Avalanches in the Plastic Deformation of Crystalline Solids

COFFEE_KLATCH · Invited

Abstract

Plastic avalanches and highly fluctuating stress strain relations have been reported for crystalline materials as diverse as ice or several conventional metals and alloys. The most recent theoretical interpretation of these experimental findings is based upon collective dislocation dynamics and non-equilibrium critical phenomena. Dislocation assemblies in crystalline substrates represent a new example of the broad class of systems that exhibit avalanches and a jamming (or yielding) transition. Rheology experiments carried out on this broad class of systems ranging from granular media to foams show that their dynamics becomes increasingly heterogeneous when approaching the jamming threshold.
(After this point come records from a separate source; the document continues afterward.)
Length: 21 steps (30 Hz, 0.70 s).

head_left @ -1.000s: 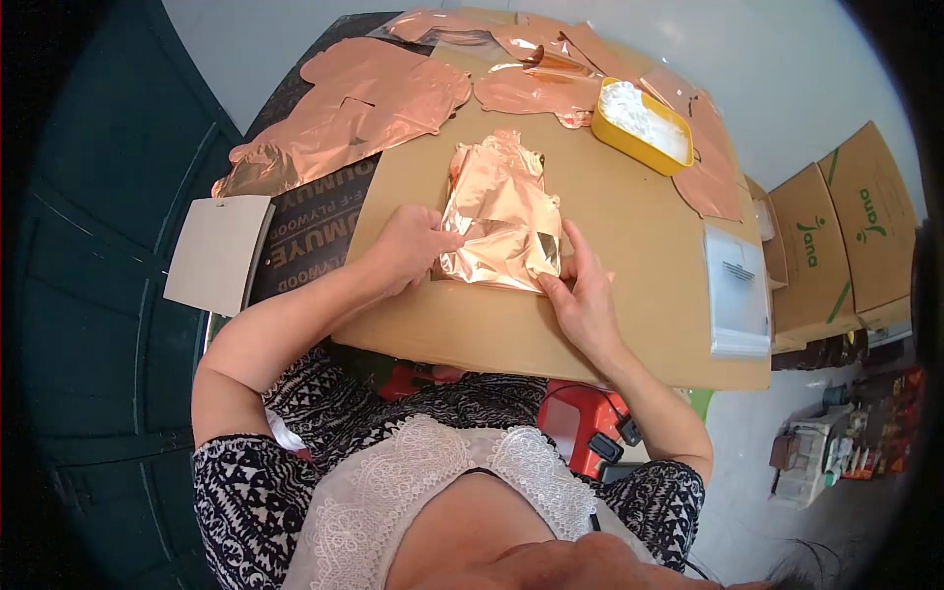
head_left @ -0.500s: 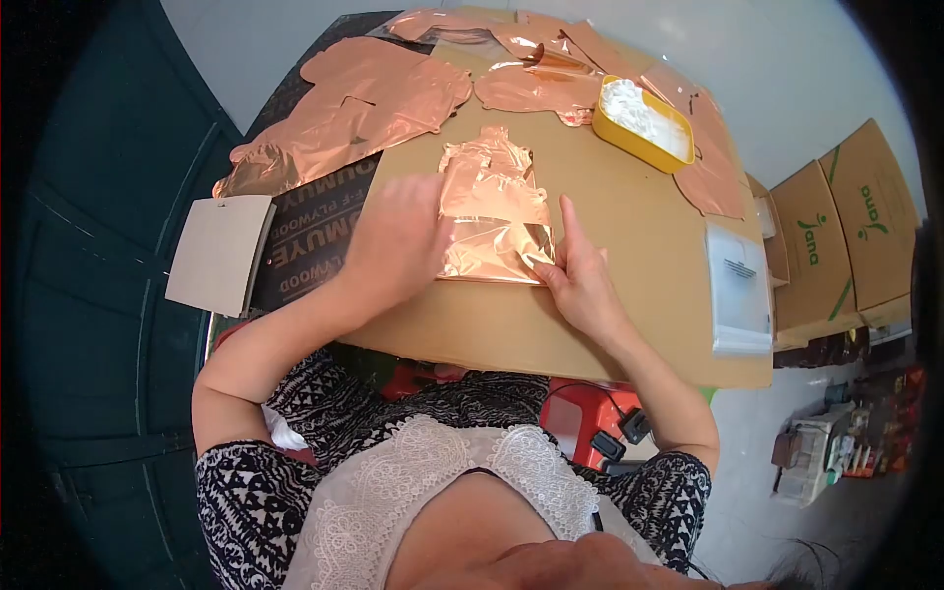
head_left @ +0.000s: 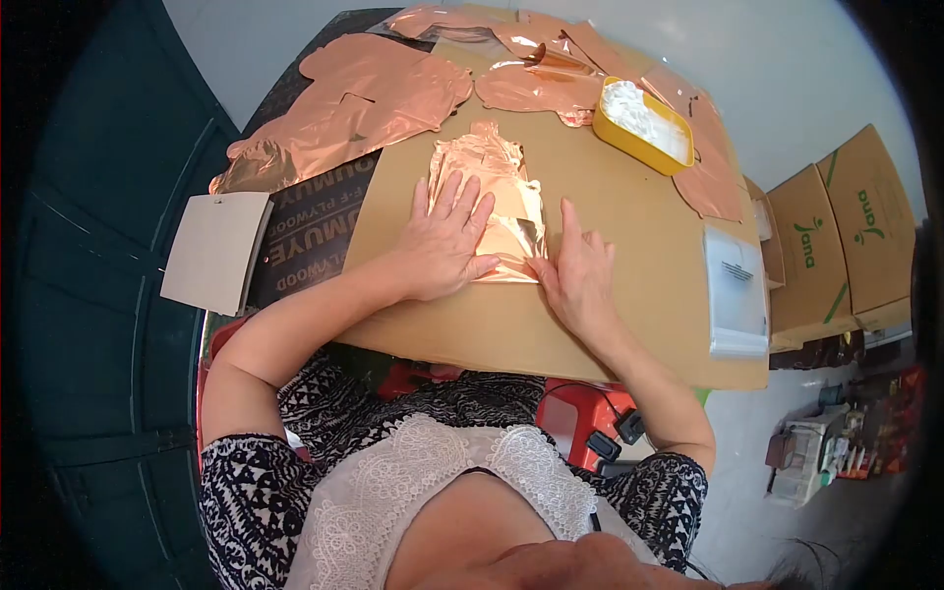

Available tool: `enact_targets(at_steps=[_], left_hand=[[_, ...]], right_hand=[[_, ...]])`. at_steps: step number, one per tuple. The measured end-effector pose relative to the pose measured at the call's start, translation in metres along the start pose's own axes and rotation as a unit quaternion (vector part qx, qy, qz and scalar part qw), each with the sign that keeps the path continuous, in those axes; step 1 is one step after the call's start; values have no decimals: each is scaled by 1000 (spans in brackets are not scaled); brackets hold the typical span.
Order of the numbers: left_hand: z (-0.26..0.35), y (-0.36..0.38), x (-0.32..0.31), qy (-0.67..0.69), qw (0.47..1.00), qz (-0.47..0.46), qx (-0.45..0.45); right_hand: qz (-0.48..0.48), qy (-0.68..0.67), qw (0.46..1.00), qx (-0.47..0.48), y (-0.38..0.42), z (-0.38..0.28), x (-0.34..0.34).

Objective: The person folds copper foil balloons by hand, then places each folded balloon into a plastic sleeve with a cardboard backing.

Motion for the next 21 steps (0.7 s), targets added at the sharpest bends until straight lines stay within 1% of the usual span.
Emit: enact_targets(at_steps=[2, 5, 8, 9, 10, 11, 12, 13, 16, 19, 20, 21], left_hand=[[3, 0, 3, 12, 1000, -9, 16], [3, -1, 4, 13, 999, -19, 24], [2, -2, 3, 8, 999, -26, 17], [1, -1, 4, 8, 999, -30, 15], [1, 1, 5, 10, 999, -32, 8], [2, 5, 7, 12, 999, -34, 0], [2, 10, 8, 14, 999, -37, -8], [3, 15, 8, 18, 999, -25, -17], [11, 34, 1, 24, 999, 2, -44], [21, 54, -1, 28, 997, 6, -71], [25, 60, -1, 38, 996, 4, -79], [32, 65, 2, 50, 995, 1, -86]], right_hand=[[35, 27, 999, 14, 1, 0, -2], [36, 64, 997, -6, -2, 3, 2], [89, 9, 996, 17, 4, 11, 13], [8, -86, 995, -40, 11, 9, 21], [-76, -179, 976, -98, 23, 3, 34], [-158, -268, 937, -156, 38, -3, 47], [-242, -380, 875, -179, 52, -9, 57], [-320, -483, 791, -198, 65, -13, 66], [-495, -479, 706, -162, 88, -16, 79], [-480, -508, 690, -187, 115, -3, 43], [-494, -502, 678, -212, 121, 3, 31], [-440, -553, 674, -216, 125, 2, 20]])
Point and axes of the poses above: each hand's wrist, its own y-axis away from the middle knuckle, its own x-axis out of the back of the hand, z = x × y, the point moved 1 cm from there along -y, towards the middle knuckle, and after that the axes turned 2 degrees about -z, right-handed, at the moved point
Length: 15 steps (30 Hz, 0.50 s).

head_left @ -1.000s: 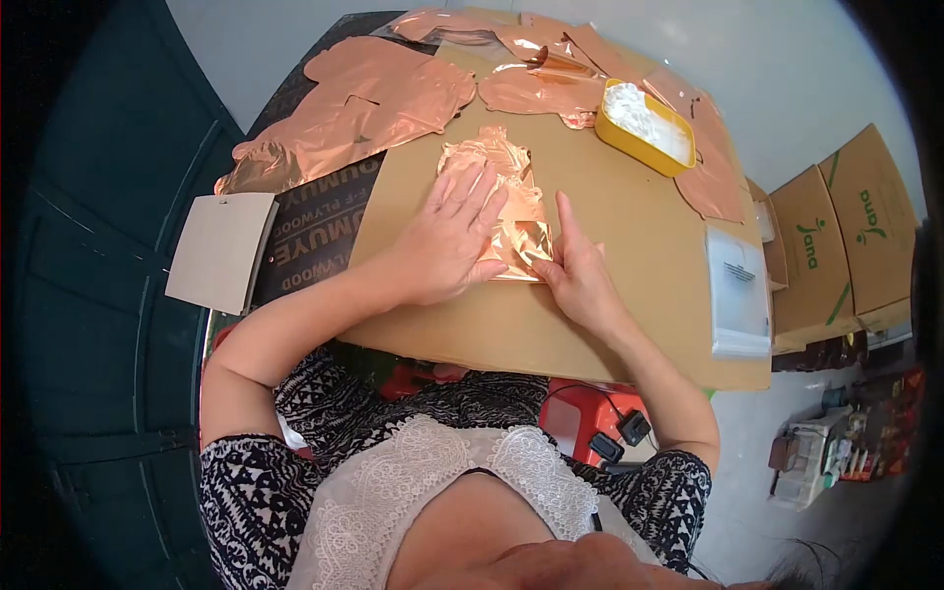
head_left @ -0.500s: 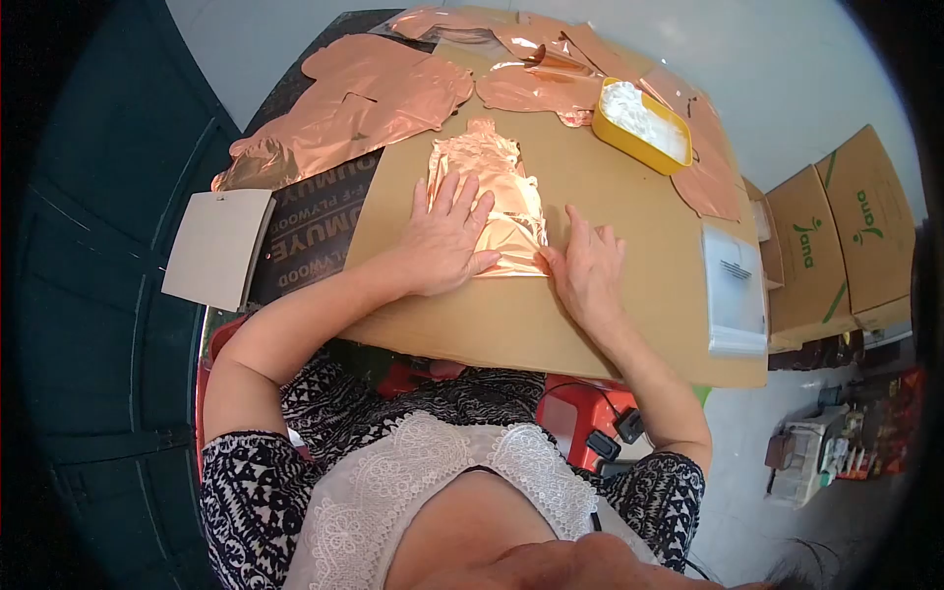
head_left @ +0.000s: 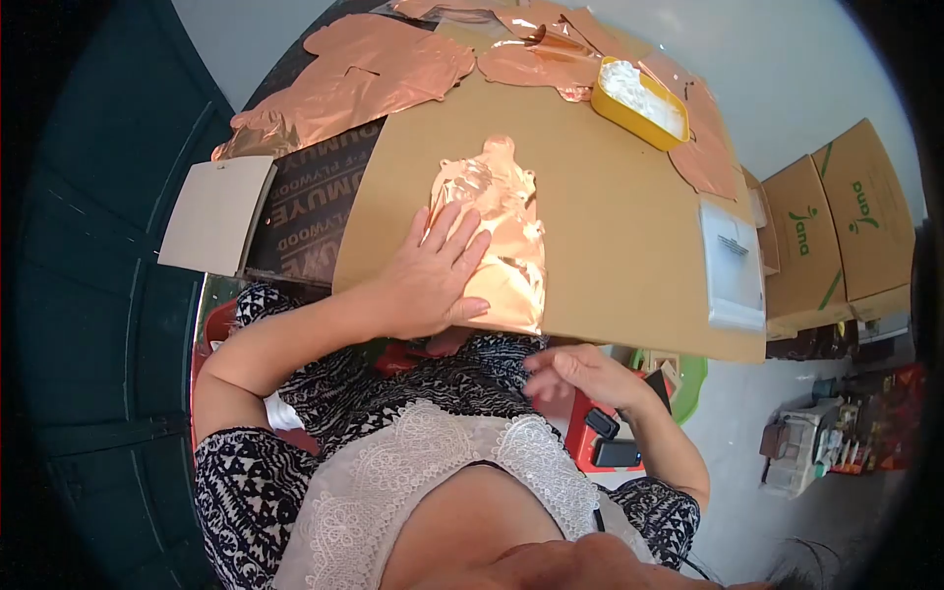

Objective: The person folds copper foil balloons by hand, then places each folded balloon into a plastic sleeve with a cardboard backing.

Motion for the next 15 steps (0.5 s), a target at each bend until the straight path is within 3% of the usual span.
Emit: enact_targets(at_steps=[2, 3, 7, 9, 12, 13, 14, 15], left_hand=[[14, 8, 8, 22, 999, -37, -15], [20, 12, 8, 31, 998, -38, -27], [37, 30, 15, 104, 991, -18, -84], [37, 38, 20, 170, 982, -4, -84], [22, 57, 11, 349, 919, 177, -44], [26, 70, 11, 405, 883, 236, 28], [19, 72, -4, 376, 869, 305, 99], [18, 78, -14, 422, 838, 311, 152]], right_hand=[[53, -99, 989, 97, -18, 19, -14], [16, -121, 984, 127, -28, 26, -11], [112, -341, 924, 130, -44, 34, -38], [140, -338, 916, 163, -53, 39, -47], [135, -342, 911, 190, -51, 42, -54], [126, -344, 910, 196, -50, 41, -55], [120, -347, 908, 203, -56, 41, -46], [136, -341, 911, 190, -57, 43, -45]])
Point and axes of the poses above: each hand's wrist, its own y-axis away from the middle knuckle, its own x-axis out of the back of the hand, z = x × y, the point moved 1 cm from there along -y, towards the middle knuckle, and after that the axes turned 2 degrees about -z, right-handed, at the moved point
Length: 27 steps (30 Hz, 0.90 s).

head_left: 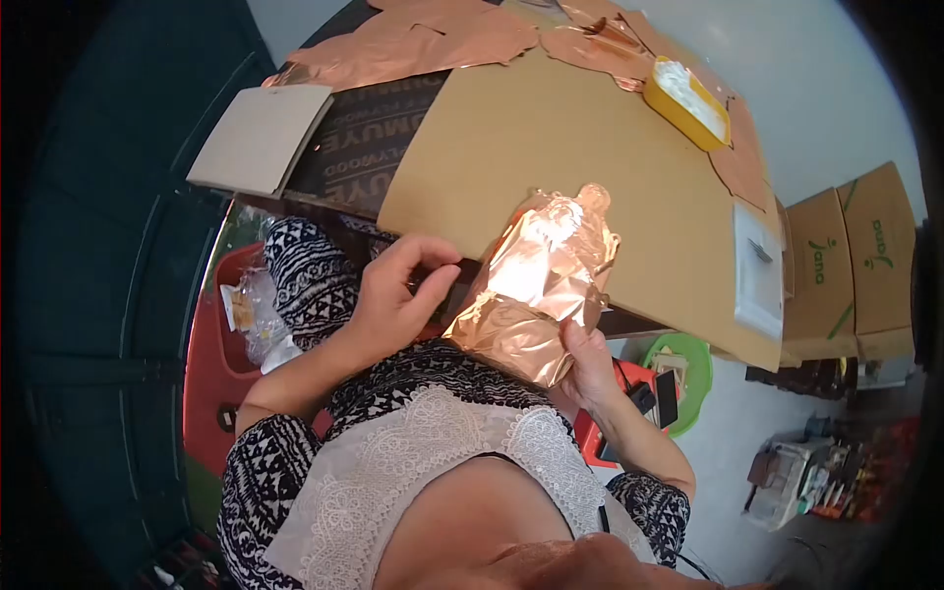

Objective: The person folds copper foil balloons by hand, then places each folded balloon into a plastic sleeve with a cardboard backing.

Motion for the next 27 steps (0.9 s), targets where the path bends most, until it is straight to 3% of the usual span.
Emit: enact_targets(at_steps=[1, 4, 27], left_hand=[[-7, 8, 0, 38, 997, 31, 60], [-14, 20, -5, 158, 955, -22, 250], [-32, 26, -18, 321, 878, -40, 352]], right_hand=[[-2, 2, 1000, 0, -1, 2, 0], [-2, 6, 1000, -6, -2, 4, -1], [-58, 78, 995, 19, -12, 20, 15]])
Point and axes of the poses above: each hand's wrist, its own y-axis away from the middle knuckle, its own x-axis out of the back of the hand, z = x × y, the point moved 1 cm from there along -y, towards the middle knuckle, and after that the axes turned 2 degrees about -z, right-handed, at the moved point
Likewise, experiments on crystal plasticity at various scales have recently emphasized the heterogeneous character of plastic flow. Here we explore further the analogy between dislocation ensembles and other jamming systems by analyzing the behavior of dynamic response functions, such as the four point dynamic susceptibility, as well as the shear stress distributions in both jammed and moving dislocation arrangements. Our results show the existence of a diverging dynamic correlation length as the jamming threshold is approached. At microscopic scales, where only a limited number of dislocations mediate the deformation process and no dislocation storage phenomena are observed, heterogeneous behavior in the mechanical properties is even more dramatic and technologically relevant. Bursts of plastic activity in microscopic colloidal crystals under compression are broadly distributed, both in strain/stress-controlled tests, but scaling exponents are anomalous, and thus the interpretation of these findings within the framework of collective dislocation phenomena and the yielding transition is no longer appropriate. Moreover, non-trivial size effects on the mechanical properties of micrometer-to nanometer scale crystals can be explained in terms of the interactions of dislocations with the boundaries of the sample.